Contents
About
ILINX Capture Format Converter, a key component of ILINX Capture and the ILINX ECM Platform, provides the ability to automatically convert docs to PDF or TIFF format without user interaction.
This IXM allows for content format conversions on batch documents. These format transformations can include the conversion of Microsoft Office documents into either PDF, PDF/A, or multipage TIFF files. The ILINX Capture Format Converter can also leverage other market-leading technologies to perform advanced conversions, including the generation of searchable PDF documents and numerous image file formats.
This guide contains information on how to configure the ILINX Capture Format Converter application, Administrator tools and options.
Note: This guide assumes that installation of the ILINX Capture product has taken place.
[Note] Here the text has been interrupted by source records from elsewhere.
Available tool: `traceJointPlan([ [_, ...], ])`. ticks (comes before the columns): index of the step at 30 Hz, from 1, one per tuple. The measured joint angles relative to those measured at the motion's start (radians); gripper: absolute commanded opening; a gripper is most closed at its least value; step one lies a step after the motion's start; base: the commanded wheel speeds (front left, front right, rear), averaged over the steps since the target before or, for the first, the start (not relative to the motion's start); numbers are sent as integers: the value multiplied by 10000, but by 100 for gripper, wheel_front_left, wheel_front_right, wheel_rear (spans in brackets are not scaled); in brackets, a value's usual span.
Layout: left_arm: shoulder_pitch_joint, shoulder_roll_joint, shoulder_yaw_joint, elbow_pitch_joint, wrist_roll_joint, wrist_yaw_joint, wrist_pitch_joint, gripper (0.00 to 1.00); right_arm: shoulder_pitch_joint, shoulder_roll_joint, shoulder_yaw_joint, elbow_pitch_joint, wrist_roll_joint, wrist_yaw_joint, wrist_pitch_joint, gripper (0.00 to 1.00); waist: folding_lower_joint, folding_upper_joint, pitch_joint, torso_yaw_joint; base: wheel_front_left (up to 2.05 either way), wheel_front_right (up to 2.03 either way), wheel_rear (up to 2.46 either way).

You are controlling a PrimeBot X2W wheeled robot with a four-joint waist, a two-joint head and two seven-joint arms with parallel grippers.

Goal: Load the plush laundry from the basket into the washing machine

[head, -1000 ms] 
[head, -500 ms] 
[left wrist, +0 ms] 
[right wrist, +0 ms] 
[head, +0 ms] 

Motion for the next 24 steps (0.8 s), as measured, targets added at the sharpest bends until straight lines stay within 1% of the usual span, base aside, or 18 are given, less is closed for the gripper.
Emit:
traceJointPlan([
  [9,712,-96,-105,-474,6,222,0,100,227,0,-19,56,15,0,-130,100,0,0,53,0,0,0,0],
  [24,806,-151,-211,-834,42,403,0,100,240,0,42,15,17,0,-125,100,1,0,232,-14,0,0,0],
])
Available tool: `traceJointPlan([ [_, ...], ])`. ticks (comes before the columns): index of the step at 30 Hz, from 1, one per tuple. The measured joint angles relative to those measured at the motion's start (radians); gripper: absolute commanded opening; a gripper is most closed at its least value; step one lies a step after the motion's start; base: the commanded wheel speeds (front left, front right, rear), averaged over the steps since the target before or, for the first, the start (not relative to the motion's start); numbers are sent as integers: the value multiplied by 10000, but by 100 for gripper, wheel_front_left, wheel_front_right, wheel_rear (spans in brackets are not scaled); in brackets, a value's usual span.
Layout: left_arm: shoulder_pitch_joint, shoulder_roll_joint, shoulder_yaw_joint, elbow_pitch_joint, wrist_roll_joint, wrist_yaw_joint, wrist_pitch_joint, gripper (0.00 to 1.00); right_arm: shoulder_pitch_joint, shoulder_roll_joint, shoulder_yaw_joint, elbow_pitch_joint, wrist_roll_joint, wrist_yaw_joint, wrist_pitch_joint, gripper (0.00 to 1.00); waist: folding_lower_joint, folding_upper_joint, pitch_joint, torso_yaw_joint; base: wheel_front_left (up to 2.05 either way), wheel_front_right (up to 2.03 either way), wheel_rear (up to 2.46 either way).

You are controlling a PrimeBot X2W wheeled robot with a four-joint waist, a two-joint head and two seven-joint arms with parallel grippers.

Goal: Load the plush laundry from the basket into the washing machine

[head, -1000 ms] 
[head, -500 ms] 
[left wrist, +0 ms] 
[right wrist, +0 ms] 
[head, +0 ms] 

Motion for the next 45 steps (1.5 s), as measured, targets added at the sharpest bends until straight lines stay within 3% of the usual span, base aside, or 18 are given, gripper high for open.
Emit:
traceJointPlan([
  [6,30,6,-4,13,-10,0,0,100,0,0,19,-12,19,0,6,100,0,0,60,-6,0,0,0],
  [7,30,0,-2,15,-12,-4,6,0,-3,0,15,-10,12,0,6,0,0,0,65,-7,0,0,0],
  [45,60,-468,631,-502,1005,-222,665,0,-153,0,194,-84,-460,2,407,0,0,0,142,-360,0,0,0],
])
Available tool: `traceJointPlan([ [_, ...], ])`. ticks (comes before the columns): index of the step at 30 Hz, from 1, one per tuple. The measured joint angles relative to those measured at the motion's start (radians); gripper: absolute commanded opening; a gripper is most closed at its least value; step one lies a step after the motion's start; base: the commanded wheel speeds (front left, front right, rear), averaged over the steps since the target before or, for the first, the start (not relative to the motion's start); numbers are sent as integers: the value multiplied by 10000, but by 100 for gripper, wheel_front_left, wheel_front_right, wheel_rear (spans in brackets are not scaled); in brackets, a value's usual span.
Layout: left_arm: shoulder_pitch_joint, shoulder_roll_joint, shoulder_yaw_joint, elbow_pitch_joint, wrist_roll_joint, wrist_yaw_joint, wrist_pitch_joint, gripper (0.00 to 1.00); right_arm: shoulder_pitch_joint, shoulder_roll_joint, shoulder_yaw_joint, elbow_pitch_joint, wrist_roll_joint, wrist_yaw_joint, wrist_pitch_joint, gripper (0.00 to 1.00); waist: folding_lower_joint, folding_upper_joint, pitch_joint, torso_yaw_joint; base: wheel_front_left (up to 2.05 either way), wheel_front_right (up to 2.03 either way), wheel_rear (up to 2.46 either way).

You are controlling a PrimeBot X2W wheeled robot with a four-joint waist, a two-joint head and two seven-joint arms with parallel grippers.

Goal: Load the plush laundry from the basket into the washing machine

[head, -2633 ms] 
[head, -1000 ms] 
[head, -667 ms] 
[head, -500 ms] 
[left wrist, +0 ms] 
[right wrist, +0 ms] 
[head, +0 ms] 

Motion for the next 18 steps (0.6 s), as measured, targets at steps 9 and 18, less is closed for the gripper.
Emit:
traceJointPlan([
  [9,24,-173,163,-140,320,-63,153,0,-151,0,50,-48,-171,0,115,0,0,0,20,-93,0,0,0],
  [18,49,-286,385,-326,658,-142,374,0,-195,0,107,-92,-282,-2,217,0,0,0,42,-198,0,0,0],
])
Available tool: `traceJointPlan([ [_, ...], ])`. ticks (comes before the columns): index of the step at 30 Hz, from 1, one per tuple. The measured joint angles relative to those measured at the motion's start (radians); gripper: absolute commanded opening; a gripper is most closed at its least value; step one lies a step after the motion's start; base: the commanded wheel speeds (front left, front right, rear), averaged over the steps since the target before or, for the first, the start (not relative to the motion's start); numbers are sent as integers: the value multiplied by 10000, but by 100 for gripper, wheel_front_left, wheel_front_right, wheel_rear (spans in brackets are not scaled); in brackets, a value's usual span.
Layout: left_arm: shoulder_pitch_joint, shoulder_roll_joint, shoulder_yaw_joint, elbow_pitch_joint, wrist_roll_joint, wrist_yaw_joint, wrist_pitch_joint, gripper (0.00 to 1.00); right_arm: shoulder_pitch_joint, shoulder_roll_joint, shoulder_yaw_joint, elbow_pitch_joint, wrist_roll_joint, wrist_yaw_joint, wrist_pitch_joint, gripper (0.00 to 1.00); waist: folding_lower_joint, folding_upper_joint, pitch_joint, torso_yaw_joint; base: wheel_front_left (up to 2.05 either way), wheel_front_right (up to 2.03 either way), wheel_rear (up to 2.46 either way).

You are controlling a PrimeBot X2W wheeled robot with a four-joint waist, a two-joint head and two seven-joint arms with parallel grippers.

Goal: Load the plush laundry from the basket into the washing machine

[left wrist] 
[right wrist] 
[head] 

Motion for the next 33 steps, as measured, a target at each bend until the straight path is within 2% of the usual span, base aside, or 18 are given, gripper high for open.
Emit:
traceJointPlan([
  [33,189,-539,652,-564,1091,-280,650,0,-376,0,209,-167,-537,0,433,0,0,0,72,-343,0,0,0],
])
For complete installation documentation, please see the ILINX Installation Guide.
User IDs and access
It is a recommended best practice to create a dedicated user account for your ILINX Format Converter service to run on. The type of account, either domain or local, should be dictated by your corporate security guidelines. This account will allow you to grant read and write privileges to the service so that it can deliver metadata and/or content to the file system and maintain a working directory.
System requirements
For general information on supported and recommended hardware, OS, web browsers, databases etc. for ILINX products, please see document titled: “ILINX Support Matrix.”
Installing
To install ILINX Capture Format Converter perform the following steps:
Step 1: Run the .msi installer file.
Step 2: Accept the license agreement and follow the instructions in the installation wizard.
Step 3: Specify a different installation folder if desired. Otherwise, accept the default folder and complete the installation.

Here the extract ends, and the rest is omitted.